Richard McGuire’s graphic novel Here takes place entirely within a single room in a house somewhere in the north-eastern Unites States. The setting is static, but it ranges enormously over time, from the primordial swampland of 3 billion BC to the far future of the year 22,000, when strange new megafauna roam across a tropical landscape. Most of Here focuses on the 20th and early 21st century, when the house exists, and we see a parade of those seemingly banal events that make up a life: children playing, people dancing, lost keys, parties, family photos, sickness, birth, death, and the whole gamut of life.

None of this is chronological (McGuire apparently considered having the publication process jumbled, so that every reader would have a unique book with a different progression) and neither are the years separated. Different panels show different events unfolding in different years; a woman scrubbing the floor on all fours in 1986 is juxtaposed against a wolf in a forest with a fresh kill in its jaws in 1430. A woman reads on a couch in 1999 while a pair of Native Americans make love on the forest floor in 1609. A man practices his golf putting in 1958 while people in radiation suits inspect a desolate landscape in the 24th century.


There are no distinct narratives to follow; no names, no families we can trace through the house as they grow and pass on. The constant cutting and chopping and the blurry, pop-art nature of the illustration make this impossible, and in any case this wasn’t McGuire’s intention. “Graphic novel” isn’t the right word for Here; neither is “comic,” not that I’m prejudiced against the word. Here is a creative work unlike anything else I’ve ever seen; a wholly original and fascinating concept executed beautifully. What seems at first an amusing gimmick develops into a meditation on space and time, the indifference of the planet, and the impermanence not just of our own lives but the human species as a whole.
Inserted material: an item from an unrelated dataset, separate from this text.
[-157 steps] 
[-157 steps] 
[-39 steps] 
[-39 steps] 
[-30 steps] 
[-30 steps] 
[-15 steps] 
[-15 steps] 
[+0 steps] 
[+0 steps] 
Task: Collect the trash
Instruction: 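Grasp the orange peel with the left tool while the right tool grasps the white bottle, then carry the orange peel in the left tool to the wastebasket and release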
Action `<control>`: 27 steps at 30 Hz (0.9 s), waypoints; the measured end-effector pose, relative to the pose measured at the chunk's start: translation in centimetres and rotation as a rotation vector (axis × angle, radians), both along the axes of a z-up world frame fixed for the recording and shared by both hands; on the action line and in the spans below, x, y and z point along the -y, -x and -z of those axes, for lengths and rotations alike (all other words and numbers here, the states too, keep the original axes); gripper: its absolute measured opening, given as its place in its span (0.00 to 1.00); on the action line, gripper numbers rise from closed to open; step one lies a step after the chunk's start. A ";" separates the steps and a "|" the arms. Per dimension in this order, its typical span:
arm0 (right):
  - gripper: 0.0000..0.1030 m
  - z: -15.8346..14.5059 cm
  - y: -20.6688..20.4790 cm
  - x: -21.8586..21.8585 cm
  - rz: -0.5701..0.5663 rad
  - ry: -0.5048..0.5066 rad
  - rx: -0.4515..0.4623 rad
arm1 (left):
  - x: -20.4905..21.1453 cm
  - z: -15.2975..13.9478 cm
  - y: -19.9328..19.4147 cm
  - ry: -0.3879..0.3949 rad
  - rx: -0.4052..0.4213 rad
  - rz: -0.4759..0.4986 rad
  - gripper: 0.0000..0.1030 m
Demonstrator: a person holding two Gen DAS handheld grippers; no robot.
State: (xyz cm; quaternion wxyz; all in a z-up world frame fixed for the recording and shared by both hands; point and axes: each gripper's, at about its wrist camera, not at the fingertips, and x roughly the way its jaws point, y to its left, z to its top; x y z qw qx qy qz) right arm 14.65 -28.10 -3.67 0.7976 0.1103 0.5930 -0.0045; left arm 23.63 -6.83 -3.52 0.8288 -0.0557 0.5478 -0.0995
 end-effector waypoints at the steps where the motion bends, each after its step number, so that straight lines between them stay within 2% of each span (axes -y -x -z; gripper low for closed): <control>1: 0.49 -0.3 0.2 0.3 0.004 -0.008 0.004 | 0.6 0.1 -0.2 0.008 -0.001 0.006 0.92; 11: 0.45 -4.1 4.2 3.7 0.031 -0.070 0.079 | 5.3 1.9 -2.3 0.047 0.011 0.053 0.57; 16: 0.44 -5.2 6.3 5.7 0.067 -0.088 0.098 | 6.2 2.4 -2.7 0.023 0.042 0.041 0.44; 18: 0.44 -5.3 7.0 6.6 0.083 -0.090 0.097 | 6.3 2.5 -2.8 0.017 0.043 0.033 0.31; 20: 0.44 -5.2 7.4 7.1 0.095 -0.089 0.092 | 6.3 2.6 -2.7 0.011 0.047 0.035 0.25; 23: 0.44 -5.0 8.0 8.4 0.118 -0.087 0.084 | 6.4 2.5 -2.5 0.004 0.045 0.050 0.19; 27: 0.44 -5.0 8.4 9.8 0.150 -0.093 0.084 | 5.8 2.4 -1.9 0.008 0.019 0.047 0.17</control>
Here is one of the most unique things I’ve read in years.

Killing and Dying by Adrian Tomine (2015) 121 p.

Killing and Dying

Adrian Tomine wasn’t a name I knew before I heard of this acclaimed comic collection, although I quickly recognised his drawing style: he’s one of the most regular cover artists for The New Yorker, and has a distinctive style of understated, pastel, almost motionless scenes which manage to capture those small, revealing moments in life. (My favourite is probably the central one here.)

Killing and Dying takes six of Tomine’s short comics and puts them in a collection that’s sad, funny, and surprisingly moving. Tomine has lived in New York for more than ten years, but nearly all of Killing and Dying is set in the drab California landscape of his youth, a perfectly rendered place of quiet suburbs, freeways, and cheap apartment buildings. (I love the cover: that bleak little Denny’s squatting at the edge of an intersection beneath a smoggy urban sunset.) If there’s one word to describe Tomine’s stories, it’s “subtle.” Comics are of course an excellent medium for subtlety, with all the unspoken details the artist can leave in the background, but Tomine is particularly good at it. The title story, “Killing and Dying,” is about a nervous teenage girl who decides she wants to try stand-up comedy, and her parents’ differing reactions to this – until about halfway through, when you suddenly realise it was a different kind of story all along.

The only problem I have with Killing and Dying is a problem I have with most of the comics and graphic novels I read, which is that it’s far too short. But it’s a beautiful book – both for its stories and as a physical hardback – and well worth your time.

Where Late The Sweet Birds Sang by Kate Wilhelm (1976) 242 p.


The position of women science fiction is a Hot Topic in the Discourse, because in spite of heavyweights like Ursula K. Le Guin and Margaret Atwood, there’s no denying that it’s a genre heavily tilted towards male authors. So it’s great to see that writing stilted, awkward and crummy science fiction novels isn’t the exclusive province of semi-autistic male writers.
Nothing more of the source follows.